Working in the offshore wind industry requires a working knowledge of many different industry–specific terms. Gaining this knowledge can take some time if you are not regularly interacting with a specific piece of equipment, installation type, or industry activity. To help jump–start your learning curve, Armoda has put together a list of offshore wind terms to know.

  1. ABS – American Bureau of Shipping is a classification society for marine and offshore assets. It strives to promote the security of life and property while preserving the natural environment.
  2. ATEX – Atmosphères Explosibles. ATEX is a safety certification from the European Union for equipment (mainly electrical equipment) used in hazardous areas.
  3. BESS – Battery Energy Storage Systems provide a solution for energy storage and power management, load management, backup power, and improved power quality. One of the primary benefits of BESS is its ability to store excess energy generated by offshore wind farms. This benefits offshore wind farms as their energy can be intermittent, meaning their output may not always match the energy demand. By storing the excess energy produced during peak periods, a BESS can help ensure that the energy is available when needed, even if the renewable source isn't generating at that time.
  4. CE Marked – Conformitè Europëenne. CE Mark is the European Union’s mandatory conformity marking for regulating the goods sold within the European Economic Area (EEA).
  5. CSA – The CSA Group is a Canadian group comprised of two organizations, Standards Development and the Global Testing, Inspection, and Certification. Offshore wind facilities and equipment that operate in Canadian waters will require specific CSA certifications of their equipment and facilities.
  6. DNV – DNV, or DNV GL, stands for the Norwegian classification society Stiftelsen Det Norske Veritas. DNV provides certification standards for protecting the life, property, and the environment of offshore facilities, vessels, and the crews under their jurisdiction.
  7. Decommissioning – The process of removing offshore wind turbines and associated infrastructure at the end of their operational life.

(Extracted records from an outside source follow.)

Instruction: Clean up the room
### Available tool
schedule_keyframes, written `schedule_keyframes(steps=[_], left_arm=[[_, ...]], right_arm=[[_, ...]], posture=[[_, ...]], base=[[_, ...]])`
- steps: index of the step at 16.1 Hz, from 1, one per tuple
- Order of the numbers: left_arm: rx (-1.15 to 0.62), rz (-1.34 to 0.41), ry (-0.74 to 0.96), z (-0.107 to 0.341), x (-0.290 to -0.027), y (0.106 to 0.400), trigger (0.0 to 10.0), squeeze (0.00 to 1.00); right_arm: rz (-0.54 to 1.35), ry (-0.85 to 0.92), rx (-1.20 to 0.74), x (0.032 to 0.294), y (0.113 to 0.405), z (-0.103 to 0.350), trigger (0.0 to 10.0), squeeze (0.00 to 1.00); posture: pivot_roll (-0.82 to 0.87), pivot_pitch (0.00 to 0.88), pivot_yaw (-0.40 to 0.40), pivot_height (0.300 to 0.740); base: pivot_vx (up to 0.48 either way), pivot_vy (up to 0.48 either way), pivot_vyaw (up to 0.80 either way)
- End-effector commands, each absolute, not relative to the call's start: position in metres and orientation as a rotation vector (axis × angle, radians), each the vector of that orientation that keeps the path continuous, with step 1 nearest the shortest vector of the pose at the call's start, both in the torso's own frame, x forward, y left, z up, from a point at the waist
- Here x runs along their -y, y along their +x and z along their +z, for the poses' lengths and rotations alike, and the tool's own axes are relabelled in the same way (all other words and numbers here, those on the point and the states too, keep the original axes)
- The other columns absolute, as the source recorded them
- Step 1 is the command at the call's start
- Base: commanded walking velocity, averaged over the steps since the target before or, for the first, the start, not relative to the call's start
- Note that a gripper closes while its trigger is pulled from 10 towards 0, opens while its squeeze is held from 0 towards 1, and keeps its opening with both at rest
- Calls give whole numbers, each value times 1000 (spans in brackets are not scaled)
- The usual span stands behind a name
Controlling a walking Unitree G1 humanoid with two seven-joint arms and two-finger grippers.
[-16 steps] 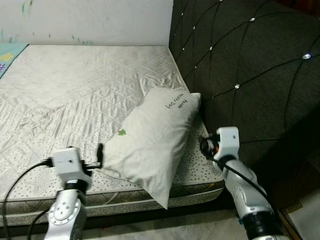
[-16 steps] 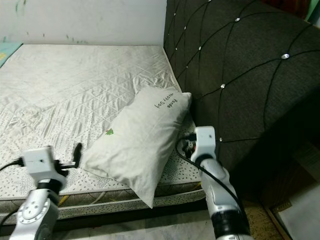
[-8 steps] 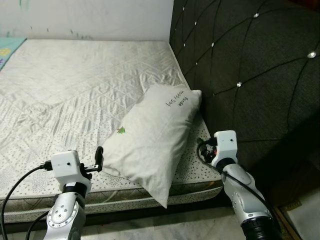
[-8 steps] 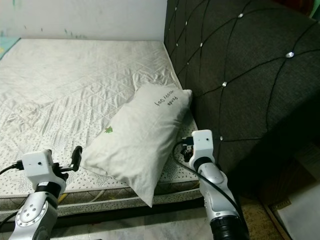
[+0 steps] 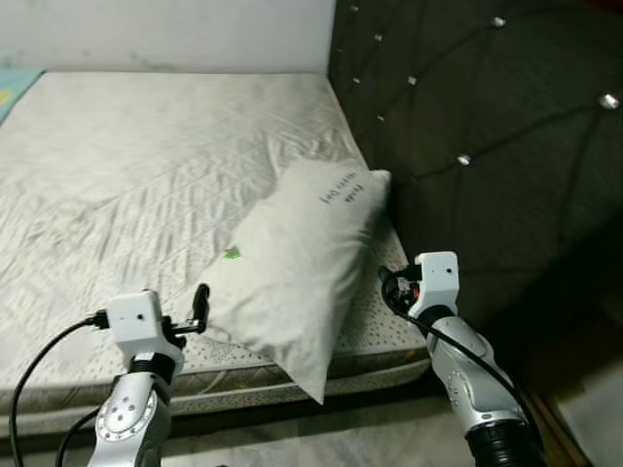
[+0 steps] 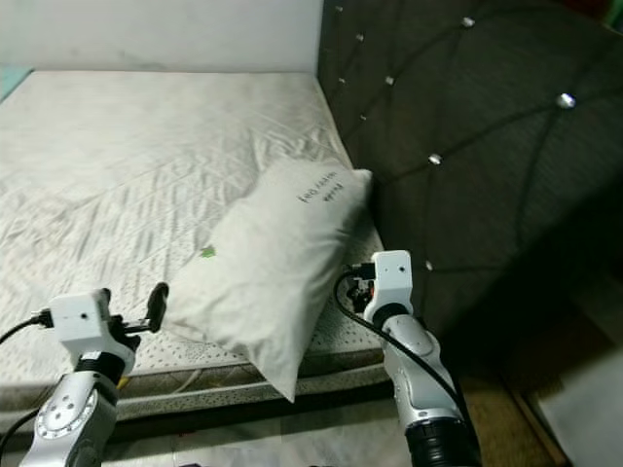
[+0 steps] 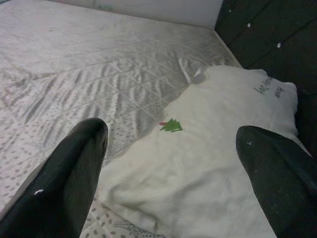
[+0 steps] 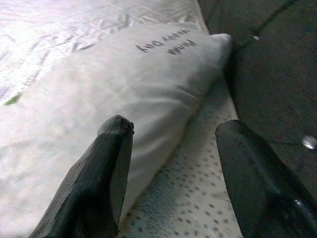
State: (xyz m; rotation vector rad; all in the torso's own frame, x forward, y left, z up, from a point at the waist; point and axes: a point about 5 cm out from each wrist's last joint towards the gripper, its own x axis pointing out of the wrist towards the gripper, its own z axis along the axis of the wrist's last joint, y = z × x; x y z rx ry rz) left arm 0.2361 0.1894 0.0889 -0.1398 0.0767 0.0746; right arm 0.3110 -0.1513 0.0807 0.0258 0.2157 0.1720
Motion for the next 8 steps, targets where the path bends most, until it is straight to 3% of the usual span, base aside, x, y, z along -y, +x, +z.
schedule_keyframes(steps=[1,5,8], left_arm=[[-72,57,-147,92,-187,237,10000,0],[-76,50,-154,92,-185,237,10000,0],[-75,42,-162,92,-185,238,10000,0]], right_arm=[[161,27,-213,156,311,80,10000,0],[179,-12,-196,154,312,82,10000,0],[170,-20,-198,155,313,81,10000,0]], posture=[[66,134,-60,740],[69,131,-63,740],[71,125,-65,740]], base=[[0,0,-800],[0,0,0],[0,0,798]])
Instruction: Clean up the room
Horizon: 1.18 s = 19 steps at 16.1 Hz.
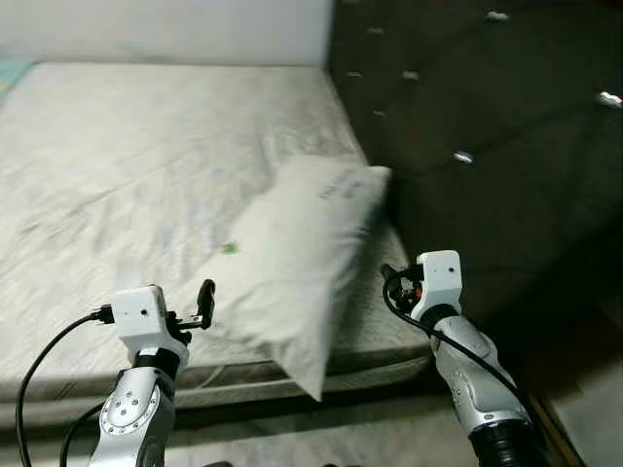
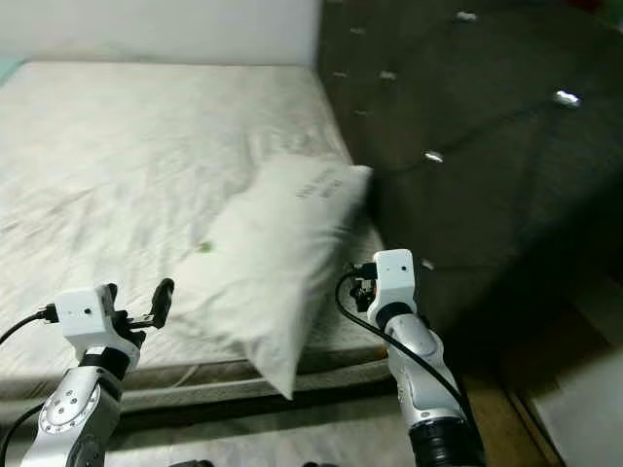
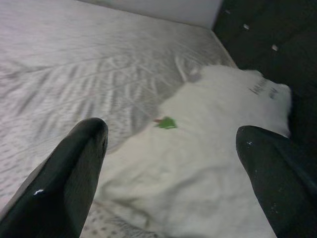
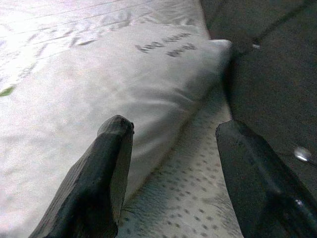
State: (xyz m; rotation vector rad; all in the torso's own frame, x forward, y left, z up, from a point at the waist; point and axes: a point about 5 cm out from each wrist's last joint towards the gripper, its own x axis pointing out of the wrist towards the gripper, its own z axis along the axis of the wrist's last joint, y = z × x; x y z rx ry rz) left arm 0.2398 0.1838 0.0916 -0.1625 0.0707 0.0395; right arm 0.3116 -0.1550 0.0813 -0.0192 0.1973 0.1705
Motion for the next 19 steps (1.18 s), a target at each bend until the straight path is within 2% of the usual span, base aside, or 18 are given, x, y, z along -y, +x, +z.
schedule_keyframes(steps=[1,4,19], left_arm=[[-72,36,-165,93,-184,238,10000,0],[-71,4,-171,93,-182,235,10000,0],[-67,-19,-176,95,-182,238,10000,0]], right_arm=[[165,-13,-200,155,313,81,10000,0],[150,-9,-197,156,313,81,10000,0],[105,-16,-191,162,316,79,10000,0]], posture=[[72,126,-64,740],[72,127,-58,740],[73,125,-51,740]], base=[[0,0,794],[0,0,252],[268,0,0]])
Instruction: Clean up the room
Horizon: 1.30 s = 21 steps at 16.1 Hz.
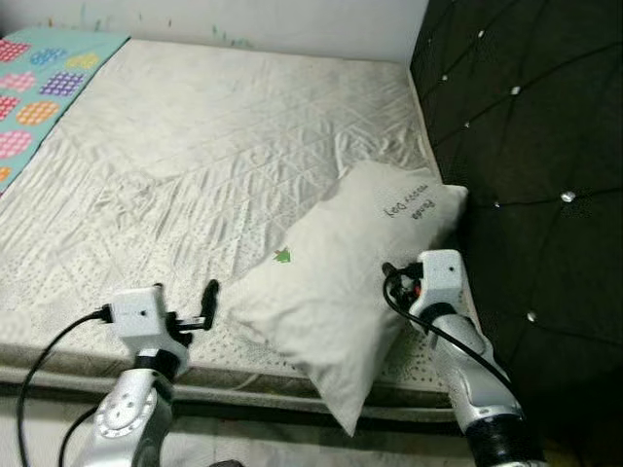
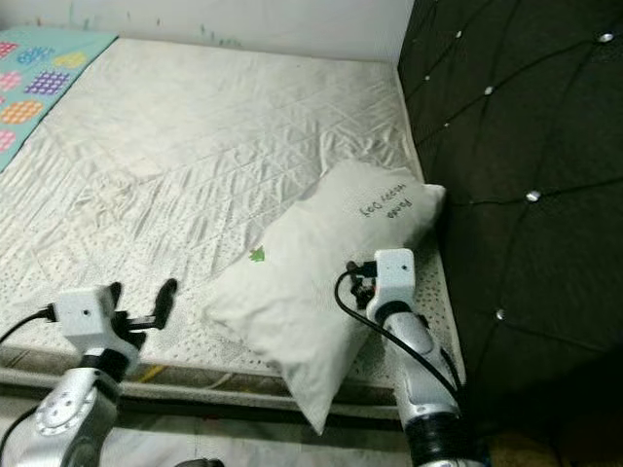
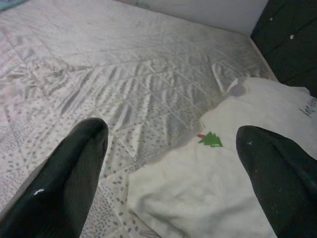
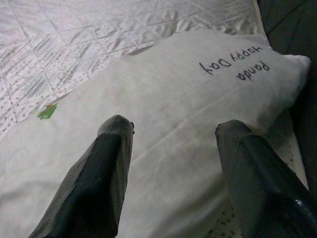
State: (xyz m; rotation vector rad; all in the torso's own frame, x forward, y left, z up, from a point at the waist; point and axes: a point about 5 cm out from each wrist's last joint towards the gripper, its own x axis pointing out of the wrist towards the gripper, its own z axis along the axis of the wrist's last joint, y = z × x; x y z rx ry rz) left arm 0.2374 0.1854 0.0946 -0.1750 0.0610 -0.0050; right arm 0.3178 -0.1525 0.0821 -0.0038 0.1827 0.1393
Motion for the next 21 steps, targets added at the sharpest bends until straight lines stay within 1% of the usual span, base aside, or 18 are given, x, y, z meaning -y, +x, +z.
schedule_keyframes(steps=[1,9,18,21], left_arm=[[-66,-19,-175,95,-182,238,10000,0],[-75,-6,-160,94,-181,241,10000,0],[-84,-1,-157,94,-181,240,10000,0],[-87,4,-157,93,-181,240,10000,0]], right_arm=[[104,-17,-191,162,316,79,10000,0],[85,-24,-189,167,317,76,10000,0],[107,-7,-188,164,316,74,10000,0],[123,-18,-177,162,316,76,10000,0]], posture=[[73,125,-51,740],[74,121,-47,740],[76,126,-46,740],[74,126,-47,714]], base=[[0,0,0],[0,0,0],[0,0,0],[0,0,0]])
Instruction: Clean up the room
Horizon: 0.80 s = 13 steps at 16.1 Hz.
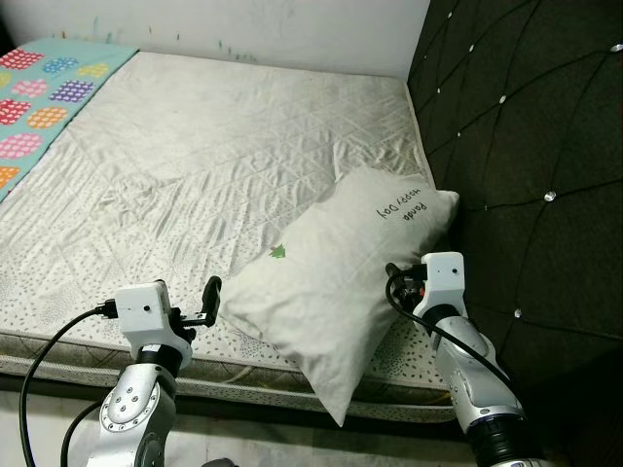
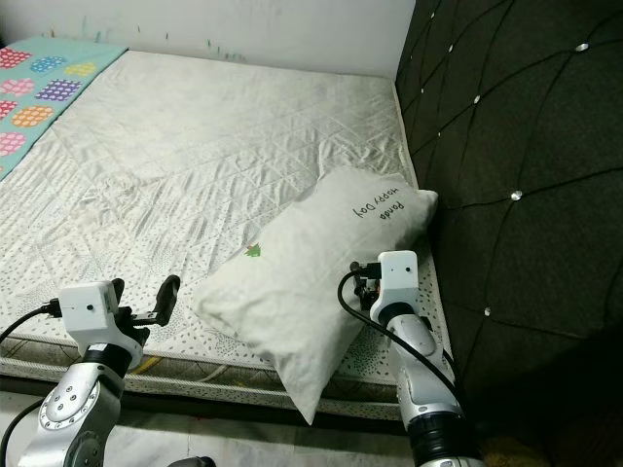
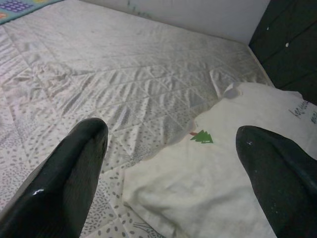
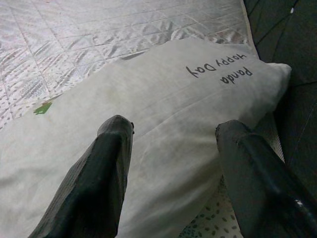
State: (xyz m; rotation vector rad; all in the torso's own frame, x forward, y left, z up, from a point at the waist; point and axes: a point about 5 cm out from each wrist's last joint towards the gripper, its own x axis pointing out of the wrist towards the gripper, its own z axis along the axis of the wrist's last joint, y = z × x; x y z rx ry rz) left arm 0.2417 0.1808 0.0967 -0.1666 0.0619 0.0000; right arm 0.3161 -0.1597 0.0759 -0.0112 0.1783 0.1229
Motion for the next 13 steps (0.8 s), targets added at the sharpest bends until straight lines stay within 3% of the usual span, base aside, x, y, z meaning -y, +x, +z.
schedule_keyframes(steps=[1,13], left_arm=[[-88,7,-157,93,-182,240,10000,0],[-83,6,-169,94,-179,237,10000,0]], right_arm=[[127,-22,-176,161,315,76,10000,0],[165,-60,-184,164,309,72,10000,0]], posture=[[74,126,-47,705],[70,156,-56,598]], base=[[0,0,0],[0,0,0]])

  8. Feeder Support Vessels – Feeder support vessels (FSVs) are designed to handle the transportation of wind turbine components from the port to the field. They are typically comprised of a large deck with an integrated skidding system that allows for the wind turbine components to be moved from their storage positions on the vessel used during transportation to their lift-off position when at the field ready to be installed.

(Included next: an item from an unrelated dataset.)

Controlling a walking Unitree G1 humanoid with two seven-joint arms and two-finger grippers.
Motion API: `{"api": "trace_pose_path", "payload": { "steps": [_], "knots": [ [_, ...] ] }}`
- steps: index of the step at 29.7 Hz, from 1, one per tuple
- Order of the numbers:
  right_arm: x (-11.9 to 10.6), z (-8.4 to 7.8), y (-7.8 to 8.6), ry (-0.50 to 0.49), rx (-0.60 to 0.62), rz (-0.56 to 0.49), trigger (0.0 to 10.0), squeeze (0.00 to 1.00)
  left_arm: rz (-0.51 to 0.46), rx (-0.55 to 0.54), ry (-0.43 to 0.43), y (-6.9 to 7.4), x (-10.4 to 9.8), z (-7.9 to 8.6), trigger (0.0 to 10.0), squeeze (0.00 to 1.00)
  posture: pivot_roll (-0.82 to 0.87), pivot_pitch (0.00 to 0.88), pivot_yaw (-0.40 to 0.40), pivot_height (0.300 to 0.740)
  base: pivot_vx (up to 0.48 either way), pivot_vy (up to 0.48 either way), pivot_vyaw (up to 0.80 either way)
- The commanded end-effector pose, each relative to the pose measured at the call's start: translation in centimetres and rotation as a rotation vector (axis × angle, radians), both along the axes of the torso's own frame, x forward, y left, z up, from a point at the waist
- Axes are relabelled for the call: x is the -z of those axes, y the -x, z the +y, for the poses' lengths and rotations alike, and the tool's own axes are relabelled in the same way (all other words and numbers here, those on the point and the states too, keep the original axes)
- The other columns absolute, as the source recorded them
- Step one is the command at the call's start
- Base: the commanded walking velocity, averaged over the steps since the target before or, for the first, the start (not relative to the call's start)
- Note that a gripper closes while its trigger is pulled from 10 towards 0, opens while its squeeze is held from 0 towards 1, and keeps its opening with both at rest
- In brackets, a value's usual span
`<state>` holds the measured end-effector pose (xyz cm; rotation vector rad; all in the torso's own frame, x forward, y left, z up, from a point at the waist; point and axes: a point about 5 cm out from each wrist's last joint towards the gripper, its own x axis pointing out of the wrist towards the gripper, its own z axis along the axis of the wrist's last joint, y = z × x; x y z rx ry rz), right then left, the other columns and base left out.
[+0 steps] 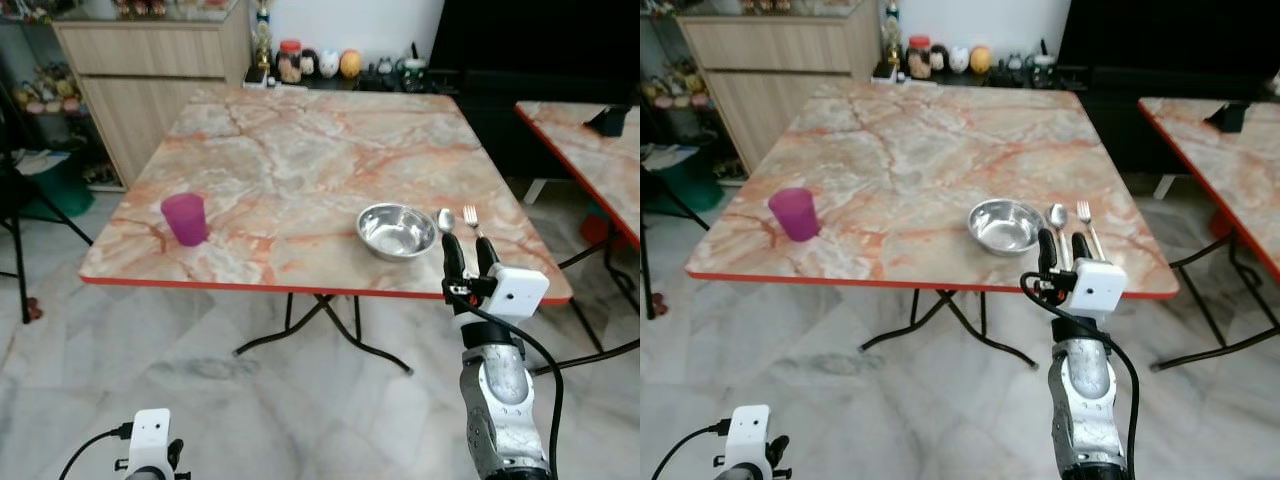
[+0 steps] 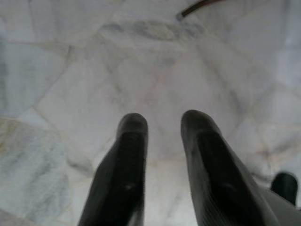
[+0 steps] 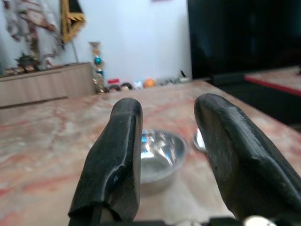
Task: Setting the table
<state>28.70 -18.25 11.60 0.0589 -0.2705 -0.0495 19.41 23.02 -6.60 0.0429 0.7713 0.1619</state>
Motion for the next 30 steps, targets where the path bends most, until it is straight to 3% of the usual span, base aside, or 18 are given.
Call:
{"api": "trace_pose_path", "payload": {
  "steps": [1, 30],
  "knots": [
    [-0.41, -0.04, -0.13, -0.01, 0.005, -0.015, 10.0, 0.0, 0.008, -0.003, -0.01, 0.25, 0.07, 0.31, 10.0, 0.0, 0.02, 0.0, -0.014, 0.724, 0.0, 0.0, 0.0],
    [-0.28, 0.04, -0.12, -0.013, 0.004, -0.013, 10.0, 0.0, -0.015, 0.014, -0.008, -0.06, -0.1, 0.02, 10.0, 0.0, 0.02, 0.0, -0.016, 0.724, 0.0, 0.0, 0.0]
  ]
}}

  9. Field Development Vessel – Field development vessels (FDV), sometimes called cable laying vessels (CLV) in the industry, tie together all the individual wind turbines and connect them to shore. They inter-array the cables, position electrical cables between the turbines, and then run them to shore. The vessel's deck is equipped with a large cable carousel, a tower with a cable tensioner and guide units to keep the cable correctly positioned as it is laid.
  10. Floating Wind Turbine – Floating wind turbines were developed to allow offshore wind farms to operate in deeper waters. There are three common types of floating turbines: spar, semisubmersible, and tension leg platform. They each use a unique design to provide a stable and safe operating platform for the turbine.

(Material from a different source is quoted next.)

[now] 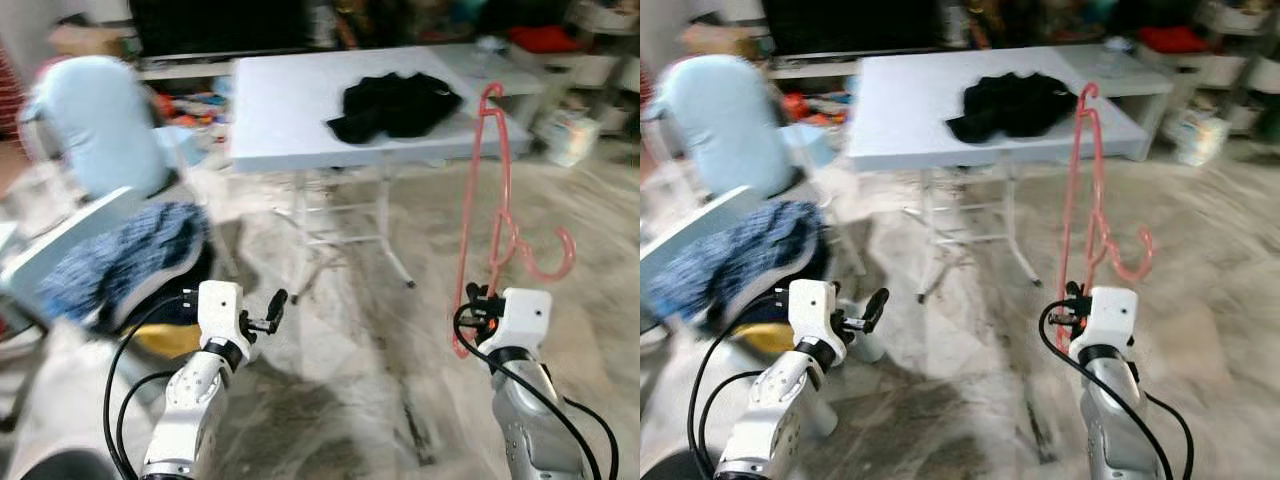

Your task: Hang hanger

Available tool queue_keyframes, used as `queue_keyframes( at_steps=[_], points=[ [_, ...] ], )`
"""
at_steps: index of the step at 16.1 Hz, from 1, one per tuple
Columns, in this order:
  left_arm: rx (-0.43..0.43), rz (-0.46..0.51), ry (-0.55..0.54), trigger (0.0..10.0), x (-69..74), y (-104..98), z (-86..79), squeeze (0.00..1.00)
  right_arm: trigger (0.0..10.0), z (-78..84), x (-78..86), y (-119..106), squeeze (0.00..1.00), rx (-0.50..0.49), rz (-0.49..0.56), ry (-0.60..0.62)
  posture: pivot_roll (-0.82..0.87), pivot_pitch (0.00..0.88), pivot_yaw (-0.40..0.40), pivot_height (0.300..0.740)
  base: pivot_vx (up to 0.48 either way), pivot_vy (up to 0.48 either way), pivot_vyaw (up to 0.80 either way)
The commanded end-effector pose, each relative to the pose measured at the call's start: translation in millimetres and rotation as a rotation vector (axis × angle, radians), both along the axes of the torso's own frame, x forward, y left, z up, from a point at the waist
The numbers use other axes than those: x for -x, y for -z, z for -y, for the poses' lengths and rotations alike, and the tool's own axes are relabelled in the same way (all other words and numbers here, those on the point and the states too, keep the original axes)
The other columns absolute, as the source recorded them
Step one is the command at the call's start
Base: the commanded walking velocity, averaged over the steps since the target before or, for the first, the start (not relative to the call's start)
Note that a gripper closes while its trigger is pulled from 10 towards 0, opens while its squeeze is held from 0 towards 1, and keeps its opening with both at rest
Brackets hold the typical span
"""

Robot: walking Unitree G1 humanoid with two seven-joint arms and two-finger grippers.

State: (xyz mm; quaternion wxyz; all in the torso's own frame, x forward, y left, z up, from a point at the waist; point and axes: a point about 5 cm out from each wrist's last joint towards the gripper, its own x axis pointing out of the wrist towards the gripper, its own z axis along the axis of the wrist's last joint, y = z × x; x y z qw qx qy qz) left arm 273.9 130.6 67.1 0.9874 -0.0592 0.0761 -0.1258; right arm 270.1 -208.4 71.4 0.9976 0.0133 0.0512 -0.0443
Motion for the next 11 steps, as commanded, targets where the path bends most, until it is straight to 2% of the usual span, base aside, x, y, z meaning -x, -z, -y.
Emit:
queue_keyframes(
  at_steps=[1, 9, 11],
  points=[
    [-0.002, 0.020, 0.008, 10.0, -2.1, -5.5, 0.5, 0.00, 10.0, 1.9, -2.2, -1.9, 0.00, 0.004, 0.003, 0.008, -0.04, 0.000, 0.001, 0.740, 0.266, 0.000, -0.80],
    [0.009, 0.011, 0.025, 10.0, -1.7, -4.6, 0.7, 0.00, 10.0, 3.6, -4.5, -1.1, 0.00, 0.019, -0.004, 0.008, -0.04, 0.000, 0.001, 0.740, 0.318, 0.000, -0.77],
    [0.008, 0.007, 0.026, 10.0, -1.5, -4.1, 0.1, 0.00, 10.0, 4.5, -5.7, -1.3, 0.00, 0.017, -0.005, 0.015, -0.04, 0.000, 0.006, 0.740, 0.343, 0.000, -0.21]
  ],
)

  11. Foundation – The foundation is the structure used to provide a stable platform that the wind turbine can be built upon. In shallower waters, the foundation is anchored to the seabed, commonly made of steel monopiles or jackets. In deeper waters, floating platforms are used as the foundation.
  12. Grid Connection – The physical connection of the offshore wind farm to the onshore electricity grid.
  13. IECEx – This is the International Electrotechnical Commission System for Certification to Standards Relating to Equipment for Use in Explosive Atmospheres. Their objective is to standardize and facilitate trade-in equipment and services for use in explosive atmospheres while maintaining the required level of safety. This objective is accomplished through their certification schemes for equipment, personnel, and facilities.
  14. IMO – International Maritime Organization. The United Nations formed IMO to be a global standard-setting authority for the safety, security, and environmental performance of international shipping.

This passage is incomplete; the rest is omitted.